一、spark写入hbase

hbase client以put方式封装数据,并支持逐条或批量插入。spark中内置saveAsHadoopDataset和saveAsNewAPIHadoopDataset两种方式写入hbase。为此,将同样的数据插入其中对比性能。

依赖如下:

 <!-- https://mvnrepository.com/artifact/org.apache.spark/spark-core -->

    <dependency>

    <groupId>org.apache.spark</groupId>

    <artifactId>spark-core_2.11</artifactId>

    <version>2.3.1</version>

    </dependency>

    <!-- https://mvnrepository.com/artifact/org.apache.hbase/hbase-client -->

    <dependency>

    <groupId>org.apache.hbase</groupId>

    <artifactId>hbase-client</artifactId>

    <version>1.4.6</version>

    </dependency>

    <!-- https://mvnrepository.com/artifact/org.apache.hbase/hbase-common -->

    <dependency>

    <groupId>org.apache.hbase</groupId>

    <artifactId>hbase-common</artifactId>

    <version>1.4.6</version>

    </dependency>

    <!-- https://mvnrepository.com/artifact/org.apache.hbase/hbase-server -->

    <dependency>

    <groupId>org.apache.hbase</groupId>

    <artifactId>hbase-server</artifactId>

    <version>1.4.6</version>

    </dependency>

    <!-- https://mvnrepository.com/artifact/org.apache.hbase/hbase-protocol -->

    <dependency>

    <groupId>org.apache.hbase</groupId>

    <artifactId>hbase-protocol</artifactId>

    <version>1.4.6</version>

    </dependency>

    <!-- https://mvnrepository.com/artifact/commons-cli/commons-cli -->

    <dependency>

    <groupId>commons-cli</groupId>

    <artifactId>commons-cli</artifactId>

    <version>1.4</version>

    </dependency>

1. put逐条插入
1.1 hbase客户端建表

create 'keyword1',{NAME=>'info',BLOCKSIZE=>'16384',BLOCKCACHE=>'false'},{NUMREGIONS=>10,SPLITALGO=>'HexStringSplit'}

1.2 code

val start_time1 = new Date().getTime

        keyword.foreachPartition(records =>{

          HBaseUtils1x.init()

          records.foreach(f => {

            val keyword = f.getString(0)

            val app_id = f.getString(1)

            val catalog_name = f.getString(2)

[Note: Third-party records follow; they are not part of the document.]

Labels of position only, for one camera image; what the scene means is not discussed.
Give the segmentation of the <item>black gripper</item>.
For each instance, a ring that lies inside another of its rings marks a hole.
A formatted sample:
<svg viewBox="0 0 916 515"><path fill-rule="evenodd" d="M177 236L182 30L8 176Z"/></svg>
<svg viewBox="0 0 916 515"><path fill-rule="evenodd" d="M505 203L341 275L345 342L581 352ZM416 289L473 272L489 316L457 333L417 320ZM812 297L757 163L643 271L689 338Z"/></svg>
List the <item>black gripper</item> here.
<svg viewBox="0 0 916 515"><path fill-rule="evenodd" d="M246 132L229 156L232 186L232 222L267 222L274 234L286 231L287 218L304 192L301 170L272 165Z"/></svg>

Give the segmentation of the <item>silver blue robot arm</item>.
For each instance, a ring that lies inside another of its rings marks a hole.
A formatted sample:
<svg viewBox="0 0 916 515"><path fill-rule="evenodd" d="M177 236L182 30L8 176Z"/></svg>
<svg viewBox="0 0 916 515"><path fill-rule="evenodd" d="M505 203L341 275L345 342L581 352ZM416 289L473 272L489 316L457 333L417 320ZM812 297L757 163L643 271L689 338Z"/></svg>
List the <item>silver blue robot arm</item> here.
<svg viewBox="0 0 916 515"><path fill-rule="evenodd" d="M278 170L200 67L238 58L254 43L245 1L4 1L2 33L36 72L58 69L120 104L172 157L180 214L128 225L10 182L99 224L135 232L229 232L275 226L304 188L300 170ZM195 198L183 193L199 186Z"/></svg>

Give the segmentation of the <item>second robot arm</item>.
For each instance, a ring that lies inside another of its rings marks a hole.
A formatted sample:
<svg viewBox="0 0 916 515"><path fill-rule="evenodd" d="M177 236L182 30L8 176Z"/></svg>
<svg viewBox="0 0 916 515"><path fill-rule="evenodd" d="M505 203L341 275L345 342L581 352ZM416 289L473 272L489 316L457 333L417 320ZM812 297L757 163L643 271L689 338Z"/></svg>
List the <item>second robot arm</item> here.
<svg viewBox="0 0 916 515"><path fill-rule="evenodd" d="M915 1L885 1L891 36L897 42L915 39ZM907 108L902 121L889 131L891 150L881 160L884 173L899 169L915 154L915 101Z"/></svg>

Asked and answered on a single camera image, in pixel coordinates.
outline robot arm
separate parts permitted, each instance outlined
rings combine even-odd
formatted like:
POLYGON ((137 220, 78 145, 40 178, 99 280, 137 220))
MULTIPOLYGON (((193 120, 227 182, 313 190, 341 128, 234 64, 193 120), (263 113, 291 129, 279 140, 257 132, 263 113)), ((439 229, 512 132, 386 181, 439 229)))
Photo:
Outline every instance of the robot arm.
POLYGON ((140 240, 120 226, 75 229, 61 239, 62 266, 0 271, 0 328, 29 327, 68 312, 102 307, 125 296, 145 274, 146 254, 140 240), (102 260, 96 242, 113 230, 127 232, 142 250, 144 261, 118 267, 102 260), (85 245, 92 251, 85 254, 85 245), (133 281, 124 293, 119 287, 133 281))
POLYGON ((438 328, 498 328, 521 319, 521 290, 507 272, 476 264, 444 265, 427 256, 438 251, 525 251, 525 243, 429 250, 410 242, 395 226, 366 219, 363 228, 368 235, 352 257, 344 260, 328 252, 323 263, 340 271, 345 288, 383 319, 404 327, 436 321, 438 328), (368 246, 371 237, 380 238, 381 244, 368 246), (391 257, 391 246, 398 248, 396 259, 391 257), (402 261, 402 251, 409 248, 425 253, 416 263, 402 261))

            val keyword_catalog_pv = f.getString(3)

            val keyword_catalog_pv_rate = f.getString(4)

            val rowKey = MD5Hash.getMD5AsHex(Bytes.toBytes(keyword+app_id)).substring(0,8)

            val cols = Array(keyword,app_id,catalog_name,keyword_catalog_pv,keyword_catalog_pv_rate)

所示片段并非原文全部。